Correlation Between Viva Leisure and Step One
Can any of the company-specific risk be diversified away by investing in both Viva Leisure and Step One at the same time? Although using a correlation coefficient on its own may not help to predict future stock returns, this module helps to understand the diversifiable risk of combining Viva Leisure and Step One into the same portfolio, which is an essential part of the fundamental portfolio management process.
By analyzing existing cross correlation between Viva Leisure and Step One Clothing, you can compare the effects of market volatilities on Viva Leisure and Step One and check how they will diversify away market risk if combined in the same portfolio for a given time horizon. You can also utilize pair trading strategies of matching a long position in Viva Leisure with a short position of Step One. Check out your portfolio center. Please also check ongoing floating volatility patterns of Viva Leisure and Step One.

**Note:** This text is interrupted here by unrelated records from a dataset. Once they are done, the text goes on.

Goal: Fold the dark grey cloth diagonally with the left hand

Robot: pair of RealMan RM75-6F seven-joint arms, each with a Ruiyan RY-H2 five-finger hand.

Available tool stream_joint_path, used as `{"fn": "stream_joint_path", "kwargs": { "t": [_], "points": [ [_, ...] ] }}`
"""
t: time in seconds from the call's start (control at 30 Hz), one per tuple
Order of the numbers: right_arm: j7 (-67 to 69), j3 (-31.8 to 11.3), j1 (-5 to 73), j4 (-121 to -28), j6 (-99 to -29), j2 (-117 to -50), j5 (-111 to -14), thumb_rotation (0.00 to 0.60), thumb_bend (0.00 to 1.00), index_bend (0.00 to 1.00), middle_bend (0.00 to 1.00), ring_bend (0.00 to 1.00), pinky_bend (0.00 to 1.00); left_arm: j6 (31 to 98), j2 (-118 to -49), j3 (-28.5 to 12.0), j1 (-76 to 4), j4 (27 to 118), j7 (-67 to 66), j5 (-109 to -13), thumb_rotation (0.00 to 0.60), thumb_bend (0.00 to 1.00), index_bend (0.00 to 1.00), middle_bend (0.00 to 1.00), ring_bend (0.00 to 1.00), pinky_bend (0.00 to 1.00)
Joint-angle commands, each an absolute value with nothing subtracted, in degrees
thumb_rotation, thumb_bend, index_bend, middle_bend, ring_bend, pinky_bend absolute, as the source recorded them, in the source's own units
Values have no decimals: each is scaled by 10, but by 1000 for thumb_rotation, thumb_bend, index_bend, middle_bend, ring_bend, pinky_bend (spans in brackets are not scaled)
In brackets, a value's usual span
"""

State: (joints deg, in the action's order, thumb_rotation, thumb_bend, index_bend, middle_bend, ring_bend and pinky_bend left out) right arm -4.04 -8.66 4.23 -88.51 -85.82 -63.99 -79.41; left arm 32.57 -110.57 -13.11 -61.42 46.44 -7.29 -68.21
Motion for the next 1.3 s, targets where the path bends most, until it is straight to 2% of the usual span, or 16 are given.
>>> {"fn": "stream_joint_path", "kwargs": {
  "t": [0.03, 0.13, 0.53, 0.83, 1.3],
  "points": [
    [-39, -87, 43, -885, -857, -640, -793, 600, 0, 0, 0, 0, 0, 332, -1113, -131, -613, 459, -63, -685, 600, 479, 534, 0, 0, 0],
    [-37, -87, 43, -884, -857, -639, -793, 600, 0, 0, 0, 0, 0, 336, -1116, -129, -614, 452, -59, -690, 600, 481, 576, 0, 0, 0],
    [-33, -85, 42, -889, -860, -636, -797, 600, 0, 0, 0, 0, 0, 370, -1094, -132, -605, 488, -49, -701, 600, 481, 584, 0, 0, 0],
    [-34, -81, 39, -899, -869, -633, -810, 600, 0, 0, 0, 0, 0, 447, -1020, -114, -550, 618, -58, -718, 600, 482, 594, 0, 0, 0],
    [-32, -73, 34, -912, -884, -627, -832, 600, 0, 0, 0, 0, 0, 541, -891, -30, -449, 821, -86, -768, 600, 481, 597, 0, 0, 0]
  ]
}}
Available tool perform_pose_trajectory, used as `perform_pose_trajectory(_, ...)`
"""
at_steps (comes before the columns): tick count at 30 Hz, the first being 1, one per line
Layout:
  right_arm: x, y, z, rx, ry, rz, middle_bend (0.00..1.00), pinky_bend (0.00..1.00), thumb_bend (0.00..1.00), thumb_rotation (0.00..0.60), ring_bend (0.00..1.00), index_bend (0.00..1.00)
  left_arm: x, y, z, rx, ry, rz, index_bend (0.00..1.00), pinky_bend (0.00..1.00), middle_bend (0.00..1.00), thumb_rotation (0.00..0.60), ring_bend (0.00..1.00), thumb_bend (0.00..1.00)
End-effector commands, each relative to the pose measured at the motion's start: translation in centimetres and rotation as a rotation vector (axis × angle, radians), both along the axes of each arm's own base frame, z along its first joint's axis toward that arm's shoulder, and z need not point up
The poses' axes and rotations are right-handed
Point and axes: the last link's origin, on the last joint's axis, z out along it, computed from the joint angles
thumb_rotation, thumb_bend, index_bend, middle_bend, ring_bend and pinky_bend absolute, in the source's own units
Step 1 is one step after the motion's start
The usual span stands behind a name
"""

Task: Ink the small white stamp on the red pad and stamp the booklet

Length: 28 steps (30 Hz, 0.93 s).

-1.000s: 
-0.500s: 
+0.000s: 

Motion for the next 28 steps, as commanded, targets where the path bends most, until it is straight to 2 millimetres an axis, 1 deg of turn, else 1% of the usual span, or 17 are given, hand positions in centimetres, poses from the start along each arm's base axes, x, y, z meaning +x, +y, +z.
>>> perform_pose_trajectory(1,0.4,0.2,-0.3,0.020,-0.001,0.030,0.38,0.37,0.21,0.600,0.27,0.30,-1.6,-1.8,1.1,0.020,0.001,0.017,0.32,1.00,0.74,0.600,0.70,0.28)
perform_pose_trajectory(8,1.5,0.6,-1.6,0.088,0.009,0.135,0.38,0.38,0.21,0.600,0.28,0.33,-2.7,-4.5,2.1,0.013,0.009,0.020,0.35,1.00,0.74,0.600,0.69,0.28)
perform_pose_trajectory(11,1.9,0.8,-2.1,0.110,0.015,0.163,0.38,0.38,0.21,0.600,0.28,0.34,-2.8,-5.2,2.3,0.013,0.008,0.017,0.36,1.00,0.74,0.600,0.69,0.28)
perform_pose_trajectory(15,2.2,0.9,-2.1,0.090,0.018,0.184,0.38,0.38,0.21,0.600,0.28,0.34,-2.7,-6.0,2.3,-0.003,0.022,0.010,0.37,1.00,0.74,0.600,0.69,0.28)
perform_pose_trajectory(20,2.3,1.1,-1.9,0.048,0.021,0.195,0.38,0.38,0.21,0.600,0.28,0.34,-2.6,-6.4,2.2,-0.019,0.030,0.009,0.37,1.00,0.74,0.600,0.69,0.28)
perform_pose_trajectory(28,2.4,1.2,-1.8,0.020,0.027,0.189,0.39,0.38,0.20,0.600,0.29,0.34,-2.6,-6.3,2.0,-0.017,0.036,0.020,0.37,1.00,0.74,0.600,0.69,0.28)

Diversification Opportunities for Viva Leisure and Step One
-0.75 | Correlation Coefficient |
Pay attention - limited upside
The 3 months correlation between Viva and Step is -0.75. Overlapping area represents the amount of risk that can be diversified away by holding Viva Leisure and Step One Clothing in the same portfolio, assuming nothing else is changed. The correlation between historical prices or returns on Step One Clothing and Viva Leisure is a relative statistical measure of the degree to which these equity instruments tend to move together. The correlation coefficient measures the extent to which returns on Viva Leisure are associated (or correlated) with Step One. Values of the correlation coefficient range from -1 to +1, where. The correlation of zero (0) is possible when the price movement of Step One Clothing has no effect on the direction of Viva Leisure i.e., Viva Leisure and Step One go up and down completely randomly.

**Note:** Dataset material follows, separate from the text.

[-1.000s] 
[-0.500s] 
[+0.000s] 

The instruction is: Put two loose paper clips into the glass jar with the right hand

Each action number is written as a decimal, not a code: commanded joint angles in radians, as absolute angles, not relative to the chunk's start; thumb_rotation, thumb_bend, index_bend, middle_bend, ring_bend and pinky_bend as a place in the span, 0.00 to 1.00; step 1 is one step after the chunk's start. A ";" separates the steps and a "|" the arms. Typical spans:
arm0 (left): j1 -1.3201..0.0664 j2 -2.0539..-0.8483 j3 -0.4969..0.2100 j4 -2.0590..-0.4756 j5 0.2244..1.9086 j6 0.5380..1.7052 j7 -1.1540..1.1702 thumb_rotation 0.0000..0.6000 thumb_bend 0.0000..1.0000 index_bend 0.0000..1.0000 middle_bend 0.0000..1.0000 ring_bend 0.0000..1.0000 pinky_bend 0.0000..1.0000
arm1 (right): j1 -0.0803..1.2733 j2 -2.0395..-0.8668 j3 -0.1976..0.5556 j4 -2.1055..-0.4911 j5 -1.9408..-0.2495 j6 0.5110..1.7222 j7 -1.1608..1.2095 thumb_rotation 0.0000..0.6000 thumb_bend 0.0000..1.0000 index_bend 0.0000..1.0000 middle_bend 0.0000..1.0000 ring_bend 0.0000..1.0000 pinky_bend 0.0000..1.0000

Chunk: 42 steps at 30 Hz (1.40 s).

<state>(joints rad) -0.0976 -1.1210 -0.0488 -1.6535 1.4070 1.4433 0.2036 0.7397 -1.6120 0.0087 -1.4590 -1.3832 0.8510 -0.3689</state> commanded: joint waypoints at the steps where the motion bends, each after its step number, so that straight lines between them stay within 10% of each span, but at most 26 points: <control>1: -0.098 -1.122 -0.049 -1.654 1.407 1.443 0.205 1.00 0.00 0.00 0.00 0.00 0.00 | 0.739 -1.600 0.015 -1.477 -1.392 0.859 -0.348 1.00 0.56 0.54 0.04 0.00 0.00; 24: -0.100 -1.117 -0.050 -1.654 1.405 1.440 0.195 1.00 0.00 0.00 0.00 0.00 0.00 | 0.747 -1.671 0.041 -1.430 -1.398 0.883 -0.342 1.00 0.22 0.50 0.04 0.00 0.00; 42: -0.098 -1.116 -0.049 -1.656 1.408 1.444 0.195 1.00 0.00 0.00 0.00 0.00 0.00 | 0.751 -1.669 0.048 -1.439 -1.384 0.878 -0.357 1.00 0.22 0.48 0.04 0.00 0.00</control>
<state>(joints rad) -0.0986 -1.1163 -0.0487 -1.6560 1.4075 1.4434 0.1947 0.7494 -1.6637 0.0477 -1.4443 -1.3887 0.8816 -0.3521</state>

Pair Corralation between Viva Leisure and Step One
Assuming the 90 days trading horizon Viva Leisure is expected to generate 1.34 times more return on investment than Step One. However, Viva Leisure is 1.34 times more volatile than Step One Clothing. It trades about 0.19 of its potential returns per unit of risk. Step One Clothing is currently generating about -0.37 per unit of risk. If you would invest 133.00 in Viva Leisure on October 8, 2024 and sell it today you would earn a total of 10.00 from holding Viva Leisure or generate 7.52% return on investment over 90 days.
Time Period | 3 Months [change] |
Direction | Moves Against |
Strength | Weak |
Accuracy | 100.0% |
Values | Daily Returns |
Viva Leisure vs. Step One Clothing
Performance |
Timeline |
Viva Leisure |
Step One Clothing |
Viva Leisure and Step One Volatility Contrast
Predicted Return Density |
Returns |
Pair Trading with Viva Leisure and Step One
The main advantage of trading using opposite Viva Leisure and Step One positions is that it hedges away some unsystematic risk. Because of two separate transactions, even if Viva Leisure position performs unexpectedly, Step One can make up some of the losses. Pair trading also minimizes risk from directional movements in the market. For example, if an entire industry or sector drops because of unexpected headlines, the short position in Step One will offset losses from the drop in Step One's long position.Viva Leisure vs. Aneka Tambang Tbk | Viva Leisure vs. Commonwealth Bank | Viva Leisure vs. BHP Group Limited | Viva Leisure vs. Rio Tinto |
Step One vs. Aneka Tambang Tbk | Step One vs. Commonwealth Bank | Step One vs. BHP Group Limited | Step One vs. Rio Tinto |
Check out your portfolio center.Note that this page's information should be used as a complementary analysis to find the right mix of equity instruments to add to your existing portfolios or create a brand new portfolio. You can also try the Watchlist Optimization module to optimize watchlists to build efficient portfolios or rebalance existing positions based on the mean-variance optimization algorithm.